Business users tune out of Wi-Fi
Too expensive, not enough information
High tariffs and lack of information about readily available public access services are stopping most corporate staff from using Wi-Fi technology when travelling.
Research firm Gartner estimates that only 17 percent of UK business travellers currently connect to email or the internet via wireless LAN (WLAN) hotspots now ubiquitous in European airports, hotels and other travel hubs.
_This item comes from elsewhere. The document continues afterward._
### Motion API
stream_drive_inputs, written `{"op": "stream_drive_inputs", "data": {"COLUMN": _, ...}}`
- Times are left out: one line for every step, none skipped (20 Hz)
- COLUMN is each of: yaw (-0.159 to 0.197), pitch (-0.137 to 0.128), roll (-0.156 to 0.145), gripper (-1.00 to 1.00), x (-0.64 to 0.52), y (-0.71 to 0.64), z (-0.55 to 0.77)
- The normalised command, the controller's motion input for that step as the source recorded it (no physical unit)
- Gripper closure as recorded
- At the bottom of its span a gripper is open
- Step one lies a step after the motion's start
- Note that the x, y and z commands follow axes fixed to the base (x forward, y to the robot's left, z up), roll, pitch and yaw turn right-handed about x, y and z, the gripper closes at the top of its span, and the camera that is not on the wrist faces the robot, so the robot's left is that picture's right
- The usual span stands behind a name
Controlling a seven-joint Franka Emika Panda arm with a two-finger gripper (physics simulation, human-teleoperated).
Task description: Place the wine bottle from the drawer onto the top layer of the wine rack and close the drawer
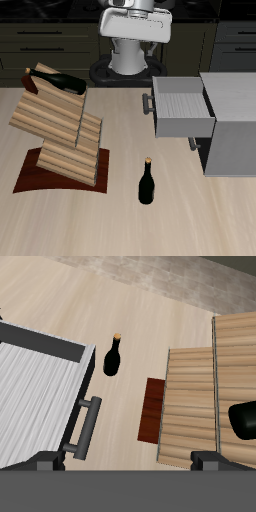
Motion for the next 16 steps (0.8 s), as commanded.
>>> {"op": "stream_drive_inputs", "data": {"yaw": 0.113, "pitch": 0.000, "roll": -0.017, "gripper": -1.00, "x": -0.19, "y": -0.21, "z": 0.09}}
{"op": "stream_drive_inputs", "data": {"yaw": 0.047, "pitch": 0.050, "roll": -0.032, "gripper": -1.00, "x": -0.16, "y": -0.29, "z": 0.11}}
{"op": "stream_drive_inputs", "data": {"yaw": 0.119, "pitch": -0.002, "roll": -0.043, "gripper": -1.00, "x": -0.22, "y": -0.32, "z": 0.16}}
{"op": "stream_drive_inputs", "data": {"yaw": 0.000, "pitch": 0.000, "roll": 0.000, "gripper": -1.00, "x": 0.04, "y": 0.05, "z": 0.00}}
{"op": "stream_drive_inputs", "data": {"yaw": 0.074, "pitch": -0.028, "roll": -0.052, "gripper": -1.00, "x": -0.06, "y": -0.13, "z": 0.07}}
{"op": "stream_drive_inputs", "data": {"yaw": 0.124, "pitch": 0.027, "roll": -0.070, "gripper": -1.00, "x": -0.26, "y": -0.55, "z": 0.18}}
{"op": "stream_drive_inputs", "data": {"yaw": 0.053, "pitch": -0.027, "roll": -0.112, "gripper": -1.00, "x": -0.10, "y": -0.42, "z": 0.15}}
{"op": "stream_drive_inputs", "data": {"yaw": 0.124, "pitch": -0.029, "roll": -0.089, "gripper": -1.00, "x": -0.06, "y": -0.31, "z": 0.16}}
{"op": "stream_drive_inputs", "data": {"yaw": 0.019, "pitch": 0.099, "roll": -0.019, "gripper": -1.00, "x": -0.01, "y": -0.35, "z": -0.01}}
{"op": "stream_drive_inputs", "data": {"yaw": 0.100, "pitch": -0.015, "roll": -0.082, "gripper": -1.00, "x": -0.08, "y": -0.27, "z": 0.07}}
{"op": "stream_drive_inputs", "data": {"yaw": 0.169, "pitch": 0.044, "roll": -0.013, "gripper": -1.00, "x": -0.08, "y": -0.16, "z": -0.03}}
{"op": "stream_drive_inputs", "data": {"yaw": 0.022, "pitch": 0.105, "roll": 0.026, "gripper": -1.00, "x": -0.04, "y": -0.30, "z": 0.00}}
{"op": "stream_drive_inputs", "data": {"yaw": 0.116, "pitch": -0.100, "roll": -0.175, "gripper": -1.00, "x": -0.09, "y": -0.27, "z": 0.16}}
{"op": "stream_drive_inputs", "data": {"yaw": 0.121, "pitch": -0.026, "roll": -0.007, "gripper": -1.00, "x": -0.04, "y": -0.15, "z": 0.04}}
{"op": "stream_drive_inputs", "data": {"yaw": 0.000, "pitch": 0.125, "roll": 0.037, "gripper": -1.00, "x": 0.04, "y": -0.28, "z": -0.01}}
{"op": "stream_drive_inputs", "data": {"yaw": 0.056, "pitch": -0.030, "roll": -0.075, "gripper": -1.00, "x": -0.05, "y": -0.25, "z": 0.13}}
Meanwhile, almost a third saw no need to use such services.
Delia MacMillan of Gartner said high costs and inflexible tariffs were limiting hotspot use. "The price is very offputting, and rarely necessary when workers will [shortly] be somewhere where they can connect for free," she said. "Unless you are a truly mobile worker, you can exist without it."
T-Mobile currently operates or has roaming agreements with over 2,000 Wi-Fi hotspots in the UK. Jay Saw, T-Mobile manager of public WLANs, expressed satisfaction with the number of travellers using hotspots in a market that he described as young with massive growth potential.
Saw denied Gartner's claim that prices are high. "Some people are used to free or low-cost internet connections, but to provide quality of service over high-speed links and manage it as a professional network is totally different from an internet cafe," he said.
But both MacMillan and Saw agreed that corporate IT managers do not realise the benefits that hotspot access can provide, and argued that organisations should develop wireless usage policies.